╭─ EXTRACTED DATA

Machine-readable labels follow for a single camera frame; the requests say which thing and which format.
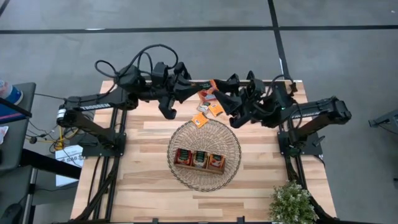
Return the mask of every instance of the round basket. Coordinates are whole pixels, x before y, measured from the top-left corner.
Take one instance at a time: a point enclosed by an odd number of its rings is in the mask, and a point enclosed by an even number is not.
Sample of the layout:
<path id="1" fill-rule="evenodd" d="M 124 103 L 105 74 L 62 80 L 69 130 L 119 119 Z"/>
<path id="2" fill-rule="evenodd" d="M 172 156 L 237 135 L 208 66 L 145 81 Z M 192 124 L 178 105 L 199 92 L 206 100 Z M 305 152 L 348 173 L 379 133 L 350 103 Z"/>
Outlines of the round basket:
<path id="1" fill-rule="evenodd" d="M 223 174 L 212 174 L 199 170 L 174 166 L 177 149 L 205 151 L 225 156 Z M 210 192 L 227 185 L 235 176 L 241 163 L 241 146 L 235 134 L 223 123 L 209 119 L 197 128 L 189 121 L 174 132 L 167 149 L 167 160 L 173 175 L 184 185 L 202 192 Z"/>

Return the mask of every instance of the wire basket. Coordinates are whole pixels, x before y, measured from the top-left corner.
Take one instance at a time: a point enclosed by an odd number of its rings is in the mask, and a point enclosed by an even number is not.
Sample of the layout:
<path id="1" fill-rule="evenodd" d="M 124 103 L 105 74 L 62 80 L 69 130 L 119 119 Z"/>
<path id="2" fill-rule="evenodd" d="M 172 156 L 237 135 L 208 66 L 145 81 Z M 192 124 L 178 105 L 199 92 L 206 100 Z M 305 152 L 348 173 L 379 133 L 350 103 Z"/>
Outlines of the wire basket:
<path id="1" fill-rule="evenodd" d="M 212 174 L 174 166 L 178 148 L 225 156 L 224 173 Z M 201 128 L 197 128 L 192 121 L 179 127 L 169 142 L 167 160 L 173 175 L 185 186 L 201 192 L 211 192 L 232 180 L 239 169 L 241 154 L 241 146 L 235 134 L 225 124 L 209 119 Z"/>

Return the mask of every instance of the green plant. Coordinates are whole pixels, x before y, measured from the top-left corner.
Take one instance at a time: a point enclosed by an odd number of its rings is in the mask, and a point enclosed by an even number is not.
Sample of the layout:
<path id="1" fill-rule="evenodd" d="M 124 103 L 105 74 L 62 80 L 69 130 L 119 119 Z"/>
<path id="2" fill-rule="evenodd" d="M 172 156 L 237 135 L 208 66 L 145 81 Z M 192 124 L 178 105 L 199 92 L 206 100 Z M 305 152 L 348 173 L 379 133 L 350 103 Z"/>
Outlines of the green plant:
<path id="1" fill-rule="evenodd" d="M 295 182 L 274 187 L 270 216 L 275 222 L 285 224 L 315 223 L 317 215 L 310 204 L 310 192 Z"/>

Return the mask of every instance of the concrete floor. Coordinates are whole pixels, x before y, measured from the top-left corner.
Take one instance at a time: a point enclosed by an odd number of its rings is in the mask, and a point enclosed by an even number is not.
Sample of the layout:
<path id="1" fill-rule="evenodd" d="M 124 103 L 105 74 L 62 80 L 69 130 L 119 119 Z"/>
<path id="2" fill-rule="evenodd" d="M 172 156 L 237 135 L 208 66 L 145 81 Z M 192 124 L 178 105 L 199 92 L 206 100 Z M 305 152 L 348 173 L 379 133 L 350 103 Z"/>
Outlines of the concrete floor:
<path id="1" fill-rule="evenodd" d="M 398 2 L 274 1 L 280 26 L 398 24 Z M 271 26 L 266 0 L 11 0 L 0 17 L 0 30 L 86 29 L 176 26 Z M 371 129 L 368 119 L 397 109 L 398 30 L 281 32 L 289 72 L 303 80 L 309 100 L 336 95 L 353 119 L 320 134 L 326 172 L 338 217 L 342 220 L 398 223 L 398 138 Z M 179 32 L 134 34 L 0 35 L 0 78 L 36 82 L 37 92 L 55 96 L 98 92 L 104 77 L 93 64 L 125 66 L 149 44 L 172 46 L 193 78 L 259 78 L 280 73 L 273 31 Z M 173 56 L 151 50 L 154 61 Z M 58 100 L 37 96 L 33 123 L 54 126 Z M 47 145 L 25 145 L 48 154 Z M 37 207 L 35 223 L 67 221 L 70 200 Z"/>

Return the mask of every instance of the wooden tabletop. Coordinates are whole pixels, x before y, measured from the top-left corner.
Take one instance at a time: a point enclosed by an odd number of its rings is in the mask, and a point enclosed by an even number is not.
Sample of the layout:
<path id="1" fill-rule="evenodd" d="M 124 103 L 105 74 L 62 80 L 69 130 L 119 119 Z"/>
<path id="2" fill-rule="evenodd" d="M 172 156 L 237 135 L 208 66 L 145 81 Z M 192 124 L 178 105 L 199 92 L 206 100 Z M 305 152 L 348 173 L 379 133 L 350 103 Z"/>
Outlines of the wooden tabletop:
<path id="1" fill-rule="evenodd" d="M 111 85 L 112 81 L 103 82 L 101 92 Z M 299 103 L 307 102 L 303 83 L 298 82 L 297 88 L 295 99 Z M 242 160 L 234 179 L 220 190 L 197 192 L 186 188 L 172 175 L 166 156 L 169 140 L 179 126 L 199 113 L 199 103 L 197 95 L 182 105 L 176 102 L 174 120 L 163 117 L 157 101 L 140 101 L 136 110 L 128 112 L 127 144 L 119 166 L 112 222 L 149 222 L 152 218 L 159 218 L 161 222 L 235 222 L 236 217 L 241 216 L 245 216 L 246 221 L 271 221 L 269 204 L 273 186 L 284 185 L 287 181 L 284 158 L 279 153 L 277 128 L 265 128 L 259 123 L 231 128 L 241 145 Z M 112 109 L 96 111 L 94 122 L 109 127 L 111 113 Z M 217 118 L 208 113 L 208 117 L 229 124 L 224 113 Z M 91 157 L 84 163 L 71 218 L 78 216 L 87 205 L 96 160 Z M 302 156 L 302 160 L 310 193 L 327 213 L 335 216 L 323 164 L 313 156 Z M 102 161 L 95 177 L 93 195 L 98 188 Z M 104 197 L 100 217 L 104 217 L 106 200 Z"/>

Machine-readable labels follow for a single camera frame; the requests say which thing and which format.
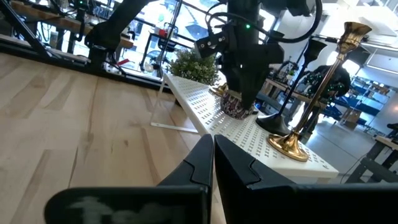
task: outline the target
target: white perforated shelf
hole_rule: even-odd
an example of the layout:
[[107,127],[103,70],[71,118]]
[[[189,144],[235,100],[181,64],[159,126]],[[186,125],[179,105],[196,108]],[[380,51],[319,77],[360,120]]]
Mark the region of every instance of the white perforated shelf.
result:
[[219,96],[210,93],[209,86],[172,75],[164,78],[200,135],[222,134],[282,175],[318,178],[338,175],[334,167],[301,143],[309,155],[307,162],[295,161],[276,151],[267,143],[269,133],[256,124],[257,116],[240,121],[224,114]]

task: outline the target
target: candle holder base
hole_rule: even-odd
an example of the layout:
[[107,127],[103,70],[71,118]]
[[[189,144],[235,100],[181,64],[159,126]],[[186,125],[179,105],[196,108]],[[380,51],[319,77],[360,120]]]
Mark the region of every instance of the candle holder base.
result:
[[290,130],[285,124],[284,117],[282,115],[273,114],[256,119],[256,123],[264,130],[278,134],[280,136],[286,136],[290,134]]
[[267,141],[272,147],[287,157],[301,162],[308,160],[308,154],[300,147],[299,134],[297,133],[291,133],[284,137],[270,134]]

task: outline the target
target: green plant
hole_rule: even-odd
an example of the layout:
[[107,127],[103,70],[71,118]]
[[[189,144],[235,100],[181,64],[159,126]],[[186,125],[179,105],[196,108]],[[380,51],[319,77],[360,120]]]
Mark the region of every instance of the green plant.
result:
[[215,59],[215,55],[200,58],[193,50],[179,50],[176,61],[170,63],[170,71],[178,77],[214,85],[219,80]]

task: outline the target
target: wooden floor
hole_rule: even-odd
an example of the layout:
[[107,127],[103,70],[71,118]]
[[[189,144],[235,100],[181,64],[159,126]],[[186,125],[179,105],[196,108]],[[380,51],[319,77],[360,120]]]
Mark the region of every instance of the wooden floor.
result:
[[[81,186],[154,186],[199,140],[149,125],[157,92],[0,54],[0,223],[44,223]],[[155,121],[193,128],[172,95]],[[212,223],[224,223],[220,194]]]

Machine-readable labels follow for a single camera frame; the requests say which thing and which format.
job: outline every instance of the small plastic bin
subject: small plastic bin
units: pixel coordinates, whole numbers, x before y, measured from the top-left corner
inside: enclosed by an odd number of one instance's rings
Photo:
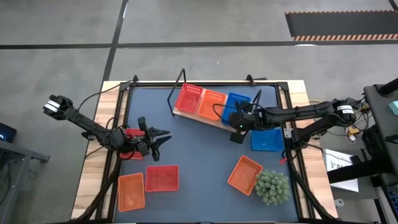
[[[255,151],[280,151],[284,149],[281,128],[251,132],[251,147]]]
[[[127,135],[131,135],[132,137],[145,135],[145,132],[141,131],[138,128],[127,128],[124,133]],[[119,157],[122,159],[128,159],[131,157],[131,154],[132,152],[120,153]],[[143,159],[143,158],[144,157],[141,155],[141,153],[136,151],[130,159]]]
[[[180,111],[195,114],[202,91],[202,87],[184,83],[175,102],[175,107]]]
[[[179,189],[178,166],[148,166],[145,191],[165,192]]]
[[[203,99],[199,106],[199,116],[210,120],[218,121],[220,117],[214,112],[213,105],[216,103],[224,105],[226,97],[227,96],[223,93],[206,90],[205,94],[203,94]],[[222,115],[224,106],[215,106],[214,109],[219,115]]]
[[[120,212],[145,207],[144,175],[142,173],[120,176],[118,188]]]
[[[262,166],[260,164],[246,156],[241,156],[228,178],[228,183],[245,195],[250,195],[257,181],[256,175],[261,171]]]
[[[225,104],[226,107],[225,107],[223,115],[222,115],[222,117],[223,117],[222,123],[224,125],[229,126],[229,122],[228,122],[229,114],[231,112],[236,112],[236,109],[235,109],[236,101],[238,103],[242,103],[243,101],[250,102],[250,100],[251,100],[251,98],[248,96],[243,96],[243,95],[239,95],[236,93],[229,93],[228,99],[226,100],[226,104]]]

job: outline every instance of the potted plant
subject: potted plant
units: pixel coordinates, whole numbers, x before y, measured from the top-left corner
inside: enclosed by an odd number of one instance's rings
[[[264,203],[278,205],[289,199],[289,178],[283,173],[277,174],[275,171],[265,170],[256,177],[255,189]]]

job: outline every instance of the concrete floor
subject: concrete floor
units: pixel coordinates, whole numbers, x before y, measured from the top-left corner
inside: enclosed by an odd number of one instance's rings
[[[110,43],[121,0],[0,0],[0,44]],[[290,40],[284,12],[391,9],[387,0],[131,0],[120,43]],[[51,94],[79,104],[97,92],[108,49],[0,50],[0,121],[18,130],[16,144],[51,154],[27,180],[13,223],[61,222],[70,218],[87,142],[81,129],[42,113]],[[302,79],[308,97],[360,98],[362,88],[396,78],[396,45],[323,47],[225,47],[118,49],[110,80],[192,80],[254,77]],[[93,117],[97,98],[81,112]],[[326,135],[322,146],[355,148]],[[372,200],[338,210],[354,222],[378,220]]]

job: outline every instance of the white paper
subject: white paper
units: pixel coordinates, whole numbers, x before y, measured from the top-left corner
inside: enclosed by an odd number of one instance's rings
[[[352,155],[349,154],[345,154],[345,153],[341,153],[341,152],[336,152],[330,149],[324,149],[324,152],[326,154],[323,154],[323,158],[325,160],[326,163],[326,170],[327,171],[331,171],[331,170],[335,170],[341,167],[346,167],[346,166],[350,166],[352,165],[351,159],[350,157]],[[345,189],[345,190],[350,190],[353,192],[359,192],[358,189],[358,180],[357,179],[353,179],[353,180],[347,180],[347,181],[342,181],[342,182],[338,182],[338,183],[334,183],[334,184],[330,184],[330,186],[332,187],[337,187],[340,189]]]

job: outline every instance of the wooden table
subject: wooden table
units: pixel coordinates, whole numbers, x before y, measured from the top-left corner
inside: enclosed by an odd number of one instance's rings
[[[119,84],[122,81],[109,81],[104,82],[102,91],[108,90],[115,85]],[[192,82],[234,82],[234,81],[192,81]],[[292,101],[292,105],[294,106],[306,106],[309,105],[307,91],[305,89],[303,80],[261,80],[256,81],[256,83],[267,83],[267,82],[287,82],[289,84],[290,91],[290,99]],[[101,94],[99,98],[98,108],[95,115],[95,122],[101,124],[105,127],[108,119],[114,116],[114,111],[116,107],[116,100],[118,98],[119,88],[115,88],[111,91]],[[282,105],[284,108],[287,107],[285,101],[285,95],[283,91],[280,91],[282,98]],[[123,120],[124,116],[124,108],[126,105],[126,97],[122,100],[122,109],[120,114],[120,123]],[[297,121],[296,125],[298,128],[304,128],[309,124],[313,123],[312,119]],[[316,140],[311,140],[311,144],[319,146],[319,142]],[[87,154],[99,148],[99,144],[96,141],[91,141],[88,144]],[[80,216],[87,206],[92,202],[96,194],[98,193],[101,180],[104,171],[104,163],[106,159],[106,149],[100,149],[98,152],[92,154],[85,160],[83,165],[83,170],[81,172],[80,183],[78,186],[75,204],[72,210],[72,218],[76,218]],[[329,214],[337,217],[337,211],[335,208],[335,202],[333,200],[333,196],[331,193],[331,188],[328,180],[328,176],[326,173],[326,168],[323,163],[322,153],[319,149],[315,149],[313,147],[308,147],[302,151],[305,170],[307,172],[308,183],[311,191],[314,193],[319,202],[324,206],[324,208],[328,211]],[[296,168],[299,170],[298,163],[295,161]],[[308,217],[307,203],[303,192],[299,188],[299,196],[300,202],[302,204],[303,216]],[[105,198],[104,203],[104,211],[108,210],[108,203],[110,196],[110,189],[107,193],[107,197]]]

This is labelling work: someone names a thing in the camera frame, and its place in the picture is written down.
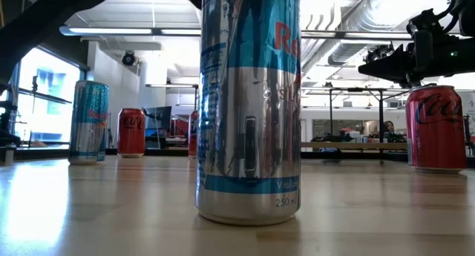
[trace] red can
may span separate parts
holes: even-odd
[[[465,168],[462,100],[452,86],[414,89],[407,99],[406,120],[409,165],[437,173]]]
[[[139,108],[123,108],[117,126],[117,154],[141,157],[145,153],[145,114]]]
[[[188,156],[196,158],[198,138],[198,111],[193,111],[188,121]]]

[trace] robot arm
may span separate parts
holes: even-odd
[[[451,14],[452,22],[443,28],[439,20]],[[475,71],[475,38],[459,39],[448,32],[459,22],[463,36],[475,37],[475,0],[452,0],[448,9],[435,15],[425,10],[407,26],[411,42],[399,46],[390,56],[358,68],[363,74],[399,83],[403,88],[419,85],[425,77],[452,76]]]
[[[38,0],[17,19],[0,29],[0,95],[17,62],[74,13],[87,10],[104,0]],[[201,0],[189,0],[201,8]]]

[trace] monitor
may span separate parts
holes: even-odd
[[[145,129],[147,130],[168,130],[171,124],[171,107],[146,108]]]

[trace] coca-cola logo
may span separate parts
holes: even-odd
[[[462,102],[444,101],[441,98],[440,93],[435,93],[422,100],[417,108],[416,122],[423,125],[442,121],[461,122]]]
[[[143,120],[138,116],[129,116],[122,119],[122,123],[127,129],[143,129]]]

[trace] camera
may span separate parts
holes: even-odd
[[[133,51],[126,51],[124,57],[122,57],[122,63],[125,66],[135,66],[137,63],[137,58],[134,55]]]

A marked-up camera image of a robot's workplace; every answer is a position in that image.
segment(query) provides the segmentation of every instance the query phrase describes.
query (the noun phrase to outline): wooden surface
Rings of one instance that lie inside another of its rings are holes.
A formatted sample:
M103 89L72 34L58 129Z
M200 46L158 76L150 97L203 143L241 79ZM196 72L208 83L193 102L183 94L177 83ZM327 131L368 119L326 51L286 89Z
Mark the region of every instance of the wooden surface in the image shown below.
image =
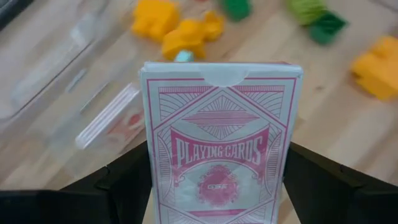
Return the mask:
M398 15L373 1L330 0L329 8L344 17L349 26L333 45L321 47L308 38L305 29L297 25L282 1L252 1L254 12L250 18L228 24L224 36L207 45L207 60L285 61L301 65L305 76L293 141L398 185L398 103L383 103L369 96L353 83L348 71L357 55L396 27ZM185 16L198 16L209 7L210 1L182 1ZM0 36L8 36L9 33L4 34L7 29ZM81 152L72 149L72 141L49 142L64 135L61 132L54 136L53 133L54 124L66 116L65 110L74 107L79 101L78 96L86 93L86 89L106 79L104 71L112 68L114 64L111 62L128 62L126 58L134 61L131 70L136 71L143 61L160 58L159 46L138 42L128 32L121 32L99 53L97 61L90 67L90 74L84 84L79 84L76 93L62 95L50 106L38 110L39 115L25 116L16 122L14 125L18 127L14 127L17 130L14 133L17 134L7 140L2 138L0 142L0 189L59 189L124 152ZM136 80L133 72L133 75L123 77L122 83ZM114 88L114 91L119 90L121 85ZM141 133L131 146L144 139L145 135ZM279 213L279 223L299 223L285 192ZM153 223L153 219L150 200L144 223Z

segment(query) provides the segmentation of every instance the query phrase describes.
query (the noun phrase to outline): playing card box
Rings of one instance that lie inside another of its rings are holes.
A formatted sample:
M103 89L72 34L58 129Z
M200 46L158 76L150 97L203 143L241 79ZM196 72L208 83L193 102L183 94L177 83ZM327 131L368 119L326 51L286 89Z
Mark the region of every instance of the playing card box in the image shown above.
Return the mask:
M296 65L146 63L156 223L277 223L302 77Z

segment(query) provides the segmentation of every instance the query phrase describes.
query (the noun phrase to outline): green block
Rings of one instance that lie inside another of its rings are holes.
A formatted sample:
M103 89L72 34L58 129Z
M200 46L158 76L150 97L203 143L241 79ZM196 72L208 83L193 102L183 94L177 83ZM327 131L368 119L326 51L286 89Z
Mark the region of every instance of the green block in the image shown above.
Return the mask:
M327 10L322 0L287 0L287 5L303 26L311 24Z
M218 0L225 14L232 21L239 22L251 13L249 0Z
M330 44L347 22L332 12L327 12L309 27L310 37L321 45Z

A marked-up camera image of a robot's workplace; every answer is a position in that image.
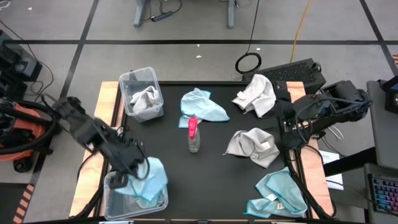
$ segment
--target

╰─

TASK BRIEF: From the records above, copy each line that contains the word "surface".

RESPONSE TO THIS TASK:
query (the noun phrase to outline): wooden surface
Mark the region of every instance of the wooden surface in the image shown below.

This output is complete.